Voivode of Wallachia in the 1470s

Basarab III cel Bătrân ("the Old"), also known as Laiotă Basarab or Basarab Laiotă (? – 22 December 1480) was ruler of the Principality of Wallachia in the 1470s.

==Biography==
After Basarab's brother, Vladislav II of Wallachia, was killed by their cousin, Vlad Dracula, in a duel in 1456, he laid claim to Wallachia against Dracula, thus becoming the third pretender to the Wallachian throne. Two decades later, in November 1476, Vlad invaded Wallachia with Hungarian and Moldavian support forcing Basarab to flee to the Ottoman Empire. However, Basarab returned, and Vlad was murdered in late 1476 or early 1477.

Basarab repeated the achievement of Dan II in being elected by the boyars as Voivode on five occasions. Moreover, he succeeded the same ruler (Radu cel Frumos in Basarab's case) on four occasions. Two of his reigns also surrounded the last period in which Vlad III the Impaler ruled over Wallachia.

Like so many others of his contemporaries who held Fogaras – Mircea the Elder, Vlad the Impaler, and Radu the Fair – he regularly granted estates to their boyars or awarded the heads of the local communities with the title boyar.

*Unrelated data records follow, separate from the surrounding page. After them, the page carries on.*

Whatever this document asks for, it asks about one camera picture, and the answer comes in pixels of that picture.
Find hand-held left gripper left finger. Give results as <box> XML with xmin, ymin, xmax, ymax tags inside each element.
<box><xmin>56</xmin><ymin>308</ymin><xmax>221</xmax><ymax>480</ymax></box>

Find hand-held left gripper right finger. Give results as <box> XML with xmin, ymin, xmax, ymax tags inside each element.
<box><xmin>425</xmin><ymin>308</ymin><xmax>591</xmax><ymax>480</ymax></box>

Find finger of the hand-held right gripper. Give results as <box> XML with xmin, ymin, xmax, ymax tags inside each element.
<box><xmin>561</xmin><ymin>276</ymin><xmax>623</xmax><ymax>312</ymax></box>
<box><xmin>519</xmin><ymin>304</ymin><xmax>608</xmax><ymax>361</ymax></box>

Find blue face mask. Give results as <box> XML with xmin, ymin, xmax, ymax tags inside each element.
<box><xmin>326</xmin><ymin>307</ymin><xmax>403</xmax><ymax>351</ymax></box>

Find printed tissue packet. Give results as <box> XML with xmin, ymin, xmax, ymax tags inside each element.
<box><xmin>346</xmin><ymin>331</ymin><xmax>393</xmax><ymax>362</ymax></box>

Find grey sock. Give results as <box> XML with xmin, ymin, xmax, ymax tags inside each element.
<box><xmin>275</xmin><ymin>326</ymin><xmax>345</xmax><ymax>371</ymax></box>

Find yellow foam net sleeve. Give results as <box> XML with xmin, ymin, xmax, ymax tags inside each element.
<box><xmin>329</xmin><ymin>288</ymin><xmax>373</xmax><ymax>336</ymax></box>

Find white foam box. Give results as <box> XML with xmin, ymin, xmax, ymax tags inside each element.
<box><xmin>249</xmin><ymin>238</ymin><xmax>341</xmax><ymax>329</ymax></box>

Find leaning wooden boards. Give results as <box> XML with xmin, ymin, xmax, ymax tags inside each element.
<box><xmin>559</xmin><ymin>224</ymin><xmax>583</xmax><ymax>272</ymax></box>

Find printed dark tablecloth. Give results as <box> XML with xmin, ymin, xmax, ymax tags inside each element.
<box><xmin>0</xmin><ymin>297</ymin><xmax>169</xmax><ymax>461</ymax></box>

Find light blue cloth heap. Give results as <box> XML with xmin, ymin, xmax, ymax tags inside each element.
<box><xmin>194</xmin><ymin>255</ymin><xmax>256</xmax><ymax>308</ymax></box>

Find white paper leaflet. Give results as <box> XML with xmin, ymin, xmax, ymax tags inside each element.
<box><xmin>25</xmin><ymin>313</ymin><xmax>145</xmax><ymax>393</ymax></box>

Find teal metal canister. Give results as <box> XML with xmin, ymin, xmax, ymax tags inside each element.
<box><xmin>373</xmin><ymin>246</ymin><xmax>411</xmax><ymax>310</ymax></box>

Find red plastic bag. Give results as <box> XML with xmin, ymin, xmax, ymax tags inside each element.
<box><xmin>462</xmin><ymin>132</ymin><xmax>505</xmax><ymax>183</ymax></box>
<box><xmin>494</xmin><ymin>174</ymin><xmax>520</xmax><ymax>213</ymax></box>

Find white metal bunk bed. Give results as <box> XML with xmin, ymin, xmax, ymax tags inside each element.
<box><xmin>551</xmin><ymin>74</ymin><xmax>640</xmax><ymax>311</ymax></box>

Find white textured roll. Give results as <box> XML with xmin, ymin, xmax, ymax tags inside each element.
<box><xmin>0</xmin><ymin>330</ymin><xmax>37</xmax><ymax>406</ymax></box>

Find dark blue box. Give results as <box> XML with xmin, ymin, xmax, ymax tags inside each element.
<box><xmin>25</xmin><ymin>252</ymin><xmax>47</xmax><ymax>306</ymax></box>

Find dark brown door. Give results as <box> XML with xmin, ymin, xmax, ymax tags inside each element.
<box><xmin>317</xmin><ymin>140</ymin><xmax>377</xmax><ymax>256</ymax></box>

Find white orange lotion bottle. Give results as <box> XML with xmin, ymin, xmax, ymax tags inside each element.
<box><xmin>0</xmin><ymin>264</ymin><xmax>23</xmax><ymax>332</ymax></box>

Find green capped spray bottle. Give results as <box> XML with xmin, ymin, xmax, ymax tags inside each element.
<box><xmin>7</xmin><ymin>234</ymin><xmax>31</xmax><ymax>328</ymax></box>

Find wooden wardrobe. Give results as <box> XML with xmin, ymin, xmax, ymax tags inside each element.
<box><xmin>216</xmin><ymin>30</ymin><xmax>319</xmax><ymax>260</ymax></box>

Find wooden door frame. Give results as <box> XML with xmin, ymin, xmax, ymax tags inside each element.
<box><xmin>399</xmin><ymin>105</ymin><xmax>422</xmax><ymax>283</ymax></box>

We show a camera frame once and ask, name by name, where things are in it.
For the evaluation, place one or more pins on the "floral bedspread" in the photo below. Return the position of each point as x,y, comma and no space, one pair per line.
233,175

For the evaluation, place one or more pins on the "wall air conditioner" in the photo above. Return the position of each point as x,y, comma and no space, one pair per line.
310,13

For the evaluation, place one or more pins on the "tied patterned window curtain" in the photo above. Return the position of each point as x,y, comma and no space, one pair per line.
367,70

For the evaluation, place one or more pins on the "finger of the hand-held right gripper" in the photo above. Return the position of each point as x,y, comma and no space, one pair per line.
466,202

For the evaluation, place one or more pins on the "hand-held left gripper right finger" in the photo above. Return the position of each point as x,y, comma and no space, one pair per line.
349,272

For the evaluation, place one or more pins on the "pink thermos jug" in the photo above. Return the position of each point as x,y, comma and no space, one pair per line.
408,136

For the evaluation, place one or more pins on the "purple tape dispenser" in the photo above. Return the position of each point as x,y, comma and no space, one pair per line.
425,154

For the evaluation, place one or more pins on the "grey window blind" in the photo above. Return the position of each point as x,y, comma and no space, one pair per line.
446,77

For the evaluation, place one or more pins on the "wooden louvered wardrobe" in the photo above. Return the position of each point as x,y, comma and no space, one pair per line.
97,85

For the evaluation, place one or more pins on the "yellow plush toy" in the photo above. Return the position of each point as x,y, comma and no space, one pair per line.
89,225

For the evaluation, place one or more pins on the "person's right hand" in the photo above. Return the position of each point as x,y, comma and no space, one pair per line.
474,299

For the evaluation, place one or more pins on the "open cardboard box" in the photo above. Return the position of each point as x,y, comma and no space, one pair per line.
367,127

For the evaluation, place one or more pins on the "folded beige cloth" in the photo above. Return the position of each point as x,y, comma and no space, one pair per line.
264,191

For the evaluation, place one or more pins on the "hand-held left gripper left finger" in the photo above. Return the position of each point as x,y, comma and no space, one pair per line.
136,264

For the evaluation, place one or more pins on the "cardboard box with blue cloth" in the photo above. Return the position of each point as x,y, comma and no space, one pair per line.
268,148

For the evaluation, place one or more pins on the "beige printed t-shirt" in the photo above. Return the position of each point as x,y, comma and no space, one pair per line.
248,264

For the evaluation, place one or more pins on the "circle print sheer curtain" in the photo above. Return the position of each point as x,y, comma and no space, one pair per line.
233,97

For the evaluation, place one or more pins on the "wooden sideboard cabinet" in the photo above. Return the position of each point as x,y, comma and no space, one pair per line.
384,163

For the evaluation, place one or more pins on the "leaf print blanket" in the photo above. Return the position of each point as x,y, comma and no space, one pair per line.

In 1479, Basarab joined in the Battle of Breadfield, and died in December 1480.

== Bibliography ==
- Hasan, Mihai Florin (2013). "Aspecte ale relaţiilor matrimoniale munteano-maghiare din secolele XIV-XV [Aspects of the Hungarian-Wallachian matrimonial relations of the fourteenth and fifteenth centuries]"
- Costea, Ionuț (2009). "The History of Transylvania, Volume II (From 1541 to 1711)"
- Florescu, Radu R. (1989). "Dracula, Prince of Many Faces: His Life and his Times"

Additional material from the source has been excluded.